**WHAT THE TASK REQUIRES**:
Whatever appears in the listing must be reproduced exactly.

**INPUT DATA**:

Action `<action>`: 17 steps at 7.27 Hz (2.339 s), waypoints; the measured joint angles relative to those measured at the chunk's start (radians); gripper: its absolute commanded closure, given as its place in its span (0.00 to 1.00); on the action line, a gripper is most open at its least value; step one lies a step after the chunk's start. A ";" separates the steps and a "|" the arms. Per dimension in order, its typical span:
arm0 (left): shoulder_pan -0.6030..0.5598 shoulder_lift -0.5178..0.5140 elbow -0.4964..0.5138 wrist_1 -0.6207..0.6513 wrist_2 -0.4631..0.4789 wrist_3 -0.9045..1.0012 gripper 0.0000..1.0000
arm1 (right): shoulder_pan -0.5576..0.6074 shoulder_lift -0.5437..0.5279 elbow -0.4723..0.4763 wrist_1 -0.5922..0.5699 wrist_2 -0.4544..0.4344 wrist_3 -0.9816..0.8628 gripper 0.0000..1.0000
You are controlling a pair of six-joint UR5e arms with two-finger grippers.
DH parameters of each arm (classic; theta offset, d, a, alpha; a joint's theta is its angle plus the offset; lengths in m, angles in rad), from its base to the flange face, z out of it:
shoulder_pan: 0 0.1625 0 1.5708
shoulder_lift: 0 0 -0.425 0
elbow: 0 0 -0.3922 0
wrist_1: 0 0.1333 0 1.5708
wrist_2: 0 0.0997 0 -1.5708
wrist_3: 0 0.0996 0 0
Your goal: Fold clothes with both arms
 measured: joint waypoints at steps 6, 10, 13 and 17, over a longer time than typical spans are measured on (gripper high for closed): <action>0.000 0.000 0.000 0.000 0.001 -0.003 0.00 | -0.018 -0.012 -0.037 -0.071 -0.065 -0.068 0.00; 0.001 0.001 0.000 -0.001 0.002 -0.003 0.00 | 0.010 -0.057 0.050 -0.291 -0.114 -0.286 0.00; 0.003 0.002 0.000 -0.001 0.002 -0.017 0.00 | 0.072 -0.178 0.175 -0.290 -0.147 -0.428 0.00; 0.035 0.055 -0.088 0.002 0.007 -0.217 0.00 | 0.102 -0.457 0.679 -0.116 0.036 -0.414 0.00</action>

**ANSWER BELOW**:
Action `<action>`: 17 steps at 7.27 Hz (2.339 s), waypoints; the measured joint angles relative to those measured at the chunk's start (radians); gripper: its absolute commanded closure, given as its place in its span (0.00 to 1.00); on the action line, a gripper is most open at its least value; step one lies a step after the chunk's start. A ";" separates the steps and a "|" the arms. Per dimension in order, its typical span:
arm0 (left): shoulder_pan -0.6030..0.5598 shoulder_lift -0.5178..0.5140 elbow -0.4964..0.5138 wrist_1 -0.6207..0.6513 wrist_2 -0.4631..0.4789 wrist_3 -0.9045..1.0012 gripper 0.0000..1.0000
arm1 (right): shoulder_pan -0.5576..0.6074 shoulder_lift -0.5437..0.5279 elbow -0.4723..0.4763 wrist_1 -0.5922..0.5699 wrist_2 -0.4544..0.4344 wrist_3 -0.9816..0.8628 gripper 0.0000..1.0000
You are controlling a pair of six-joint UR5e arms with two-finger grippers.
DH parameters of each arm (classic; theta offset, d, a, alpha; a joint's theta is its angle plus the offset; lengths in m, angles in rad), from its base to the flange face, z out of it:
shoulder_pan: 0 0.1625 0 1.5708
shoulder_lift: 0 0 -0.425 0
elbow: 0 0 -0.3922 0
wrist_1: 0 0.1333 0 1.5708
wrist_2: 0 0.0997 0 -1.5708
wrist_3: 0 0.0996 0 0
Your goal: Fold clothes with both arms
 measured: joint waypoints at steps 6, 10, 13 and 17, over a longer time than typical spans are measured on (gripper high for closed): <action>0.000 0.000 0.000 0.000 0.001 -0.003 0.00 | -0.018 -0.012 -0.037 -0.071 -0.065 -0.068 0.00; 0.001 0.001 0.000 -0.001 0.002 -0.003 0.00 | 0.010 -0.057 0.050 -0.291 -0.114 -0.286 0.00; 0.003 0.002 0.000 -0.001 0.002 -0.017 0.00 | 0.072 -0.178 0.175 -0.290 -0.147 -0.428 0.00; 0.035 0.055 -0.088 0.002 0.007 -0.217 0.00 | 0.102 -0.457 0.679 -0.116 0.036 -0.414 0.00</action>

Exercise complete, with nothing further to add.